A taxa de juros longa exprime, em cada momento, o estado das expectativas que informa as decisões dos detentores de riqueza, temerosos entre as incertezas de criação de riqueza nova (a posse de um novo ativo reprodutivo) e a defesa da riqueza já criada mediante o deslocamento da carteira para os ativos mais líquidos.

Nos momentos de “crise de liquidez”, os portfólios se precipitam em massa para o ativo que encarna no imaginário social e na prática dos agentes privados a forma geral da riqueza. No entanto, se todos correm para a liquidez, poucos conseguem.

Na dança das cadeiras, muitos ficam sem assento.

Só o provimento de liquidez pelo Banco Central salva. Salva, mas acentua a “preferência pela liquidez” dos bancos, empresas e famílias, impulsionando as divergências entre a expansão da riqueza financeira e o gasto produtivo na formação da renda.

Um estudo do Board of Governors do Fed, publicado em novembro de 2015, ilumina esse ponto: “… em reação à turbulência financeira e ao rompimento do crédito associado à crise financeira global, corporações procuraram ativamente aumentar recursos líquidos a fim de acumular ativos financeiros e reforçar seus balanços.”

E continua: “Se esse tipo de cautela das empresas tem sido relevante, isso pode ter conduzido a investimentos mais frágeis do que o normalmente esperado e ajuda a explicar a fraqueza da recuperação da economia global… descobrimos que a contraparte do declínio nos recursos voltados para investimentos são as elevações nos pagamentos para investidores sob a forma de dividendos e recompras das próprias ações… e, em menor extensão, a acumulação líquida elevada de ativos financeiros.”

A expansão da liquidez financia a aquisição de ativos já existentes, reais ou financeiros, como a recompra das próprias ações ou o aumento de recursos líquidos a fim de acumular ativos financeiros e reforçar balanços, em vez de financiar a aquisição de bens e serviços. Novas bolhas de ativos.
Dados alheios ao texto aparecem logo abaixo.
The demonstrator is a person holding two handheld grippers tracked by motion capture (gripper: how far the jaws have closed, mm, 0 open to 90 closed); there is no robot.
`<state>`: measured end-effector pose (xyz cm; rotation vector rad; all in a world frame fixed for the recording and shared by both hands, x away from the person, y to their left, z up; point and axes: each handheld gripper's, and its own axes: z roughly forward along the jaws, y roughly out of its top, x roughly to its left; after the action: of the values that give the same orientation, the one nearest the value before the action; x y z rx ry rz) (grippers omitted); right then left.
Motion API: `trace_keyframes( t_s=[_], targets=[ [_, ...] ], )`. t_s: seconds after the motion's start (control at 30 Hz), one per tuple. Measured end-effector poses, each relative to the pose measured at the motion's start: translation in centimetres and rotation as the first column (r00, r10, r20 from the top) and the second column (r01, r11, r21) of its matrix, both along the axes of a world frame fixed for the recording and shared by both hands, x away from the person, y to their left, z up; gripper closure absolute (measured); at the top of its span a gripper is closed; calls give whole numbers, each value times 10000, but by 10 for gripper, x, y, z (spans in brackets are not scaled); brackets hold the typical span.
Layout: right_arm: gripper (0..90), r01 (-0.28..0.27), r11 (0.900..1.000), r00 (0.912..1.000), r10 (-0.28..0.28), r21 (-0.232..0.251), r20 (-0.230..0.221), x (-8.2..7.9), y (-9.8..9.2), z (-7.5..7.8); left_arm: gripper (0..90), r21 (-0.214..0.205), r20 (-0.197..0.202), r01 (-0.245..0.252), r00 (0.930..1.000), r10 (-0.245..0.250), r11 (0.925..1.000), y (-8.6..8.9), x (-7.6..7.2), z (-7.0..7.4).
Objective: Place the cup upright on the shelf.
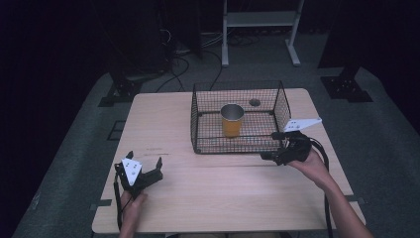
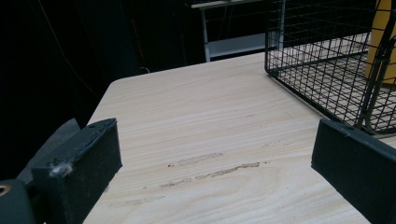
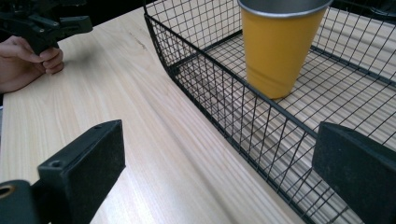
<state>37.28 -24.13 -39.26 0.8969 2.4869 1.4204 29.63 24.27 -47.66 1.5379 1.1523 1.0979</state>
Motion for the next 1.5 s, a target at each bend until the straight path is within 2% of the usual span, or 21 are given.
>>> trace_keyframes(
  t_s=[0.47, 1.2, 1.5],
  targets=[
    [20, 33, 9999, 10000, -33, 103, -41, -16, -10, -12, 8, 6, -1, -8, 10000, 8, 10000, 0, 0, 0],
    [20, 529, 9984, 9981, -523, 194, -325, -36, -32, -38, 8, 10, -26, -33, 10000, 33, 10000, 0, 0, 0],
    [20, 753, 9964, 9969, -744, 393, -254, -49, -39, -47, 8, 22, -13, -39, 10000, 39, 10000, 0, 0, 0]
  ],
)
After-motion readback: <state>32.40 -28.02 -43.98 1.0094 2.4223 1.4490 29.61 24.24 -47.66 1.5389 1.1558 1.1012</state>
As bolsas dos Estados Unidos e os rendimentos nanicos dos bônus do Tesouro fumegam os vapores que sopram às alturas os preços dos ativos.

Nas horas vagas, e nas outras também, as empresas se entregam à bulha da recompra das próprias ações e mandam bala na distribuição de dividendos com a grana do Federal Reserve.

A associação de interesses entre gestores e acionistas estimulou a compra das ações das próprias empresas com o propósito de valorizá-las e favorecer a distribuição de dividendos. A isso se juntam a febre das fusões e aquisições, o planejamento tributário nos paraísos fiscais, o afogadilho das demonstrações trimestrais de resultados e as aflições das tesourarias de empresas e bancos açoitadas com o guante da marcação a mercado.

Não são desprezíveis os riscos embutidos no comportamento dos mercados financeiros pós-crise, empurrados para outra bolha nas bolsas e nos preços elevados (e rendimentos baixos) dos bônus privados e públicos.